People in the industry are very excited about various ideas that nominally help you deal with large code bases, such as IDEs that can manipulate code as “algebraic structures”, and search indexes, and so on. These people tend to view code bases much the way construction workers view dirt: they want great big machines that can move the dirt this way and that.
Many developers will agree with Steve so far. People who have been introduced to a large code base knows that lines of code can be painful in itself.
If you have a million lines of code, at 50 lines per “page”, that’s 20,000 pages of code. How long would it take you to read a 20,000-page instruction manual? The effort to simply browse the code base and try to discern its overall structure could take weeks or even months, depending on its density. Significant architectural changes could take months or even years.
But Steve becomes more radical than most developers and suggests that it may be a good choice to avoid design patterns and refactorings in order to minimize the code base.
The problem with Refactoring as applied to languages like Java, and this is really quite central to my thesis today, is that Refactoring makes the code base larger. I’d estimate that fewer than 5% of the standard refactorings supported by IDEs today make the code smaller.
And about design patterns, he writes:
And design patterns – at least most of the patterns in the “Gang of Four” book – make code bases get bigger. Tragically, the only GoF pattern that can help code get smaller (Interpreter) is utterly ignored by programmers who otherwise have the names of Design Patterns tatooed on their various body parts.
A little while ago, InfoQ summarized a debate about dependency injection, and Steve puts DI in the code bloat camp as well:
Dependency Injection is an example of a popular new Java design pattern that programmers using Ruby, Python, Perl and JavaScript have probably never heard of. And if they’ve heard of it, they’ve probably (correctly) concluded that they don’t need it. Dependency Injection is an amazingly elaborate infrastructure for making Java more dynamic in certain ways that are intrinsic to higher-level languages. And – you guessed it – DI makes your Java code base bigger.

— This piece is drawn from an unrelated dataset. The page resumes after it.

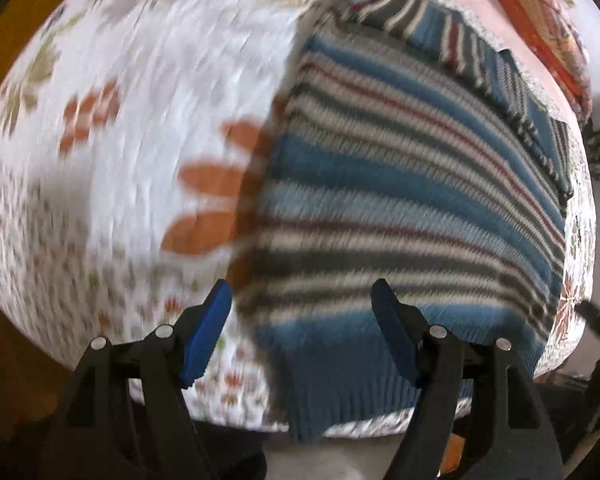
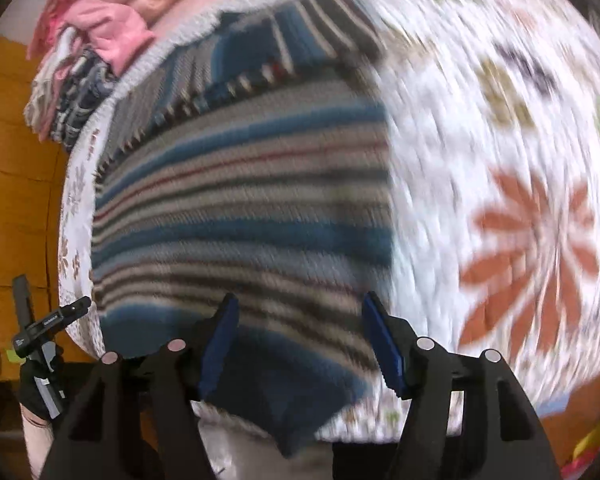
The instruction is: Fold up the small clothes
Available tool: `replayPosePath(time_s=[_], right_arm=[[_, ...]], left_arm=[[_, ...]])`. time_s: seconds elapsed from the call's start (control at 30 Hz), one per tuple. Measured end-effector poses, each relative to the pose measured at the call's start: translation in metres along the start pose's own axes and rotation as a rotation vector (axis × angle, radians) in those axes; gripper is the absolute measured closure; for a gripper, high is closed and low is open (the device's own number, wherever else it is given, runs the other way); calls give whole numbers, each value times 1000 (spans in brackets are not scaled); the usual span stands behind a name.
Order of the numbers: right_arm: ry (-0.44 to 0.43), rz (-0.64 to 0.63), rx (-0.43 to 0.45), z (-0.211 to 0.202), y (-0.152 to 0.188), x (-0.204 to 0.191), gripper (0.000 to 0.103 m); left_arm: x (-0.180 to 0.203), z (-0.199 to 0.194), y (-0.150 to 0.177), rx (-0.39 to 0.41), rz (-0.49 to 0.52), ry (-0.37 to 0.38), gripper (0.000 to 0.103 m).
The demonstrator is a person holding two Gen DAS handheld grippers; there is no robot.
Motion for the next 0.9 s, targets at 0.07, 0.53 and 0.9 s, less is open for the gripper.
replayPosePath(time_s=[0.07, 0.53, 0.9], right_arm=[[21, 38, -30, 9, 16, 10, 38], [54, 106, -164, 46, 46, 30, 49], [-29, 68, -156, 46, 46, 17, 93]], left_arm=[[-5, 6, 7, -25, -21, 4, 31], [5, 29, 31, -90, 81, -22, 35], [26, 25, 41, -91, 106, 102, 94]])
Point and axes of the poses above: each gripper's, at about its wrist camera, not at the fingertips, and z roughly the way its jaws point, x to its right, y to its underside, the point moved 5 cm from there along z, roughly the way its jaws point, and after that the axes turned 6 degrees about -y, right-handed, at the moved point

Bigger is just something you have to live with in Java. Growth is a fact of life. Java is like a variant of the game of Tetris in which none of the pieces can fill gaps created by the other pieces, so all you can do is pile them up endlessly.
In the comment section there is a lively debate. Many people think that the solution is to break things up into libraries and thereby avoiding to need to understand all the code, at least at once. Udi Dahan asks:
Suppose you structured your code in such a way that you only had to look at under 1000 LoC at a time in order to do useful work. Would the 500KLoC be as big a problem?
Jay Levitt steps in, disagrees with Udi, and he coins the term stratification to describe what he means.
There’s an anti-pattern I keep seeing, but haven’t found a great name for yet. I call it “stratification”.
Basically, the more you write high-level libraries that wrap lower-level ones, the less you use the low-level libraries. Thus, the less you understand them. At some point, you forget they even exist. At that point, you will - inevitably - write an even-higher-level library that recreates the lower-level functionality ON TOP OF the high-level library.
Does size matter? We all agree that accidental complexity is bad and should be removed, but when the code actually is clean but still large - do we just accept that or should we take extraordinary measures like avoiding refactoring or using another programming language to keep the size down? How important is size?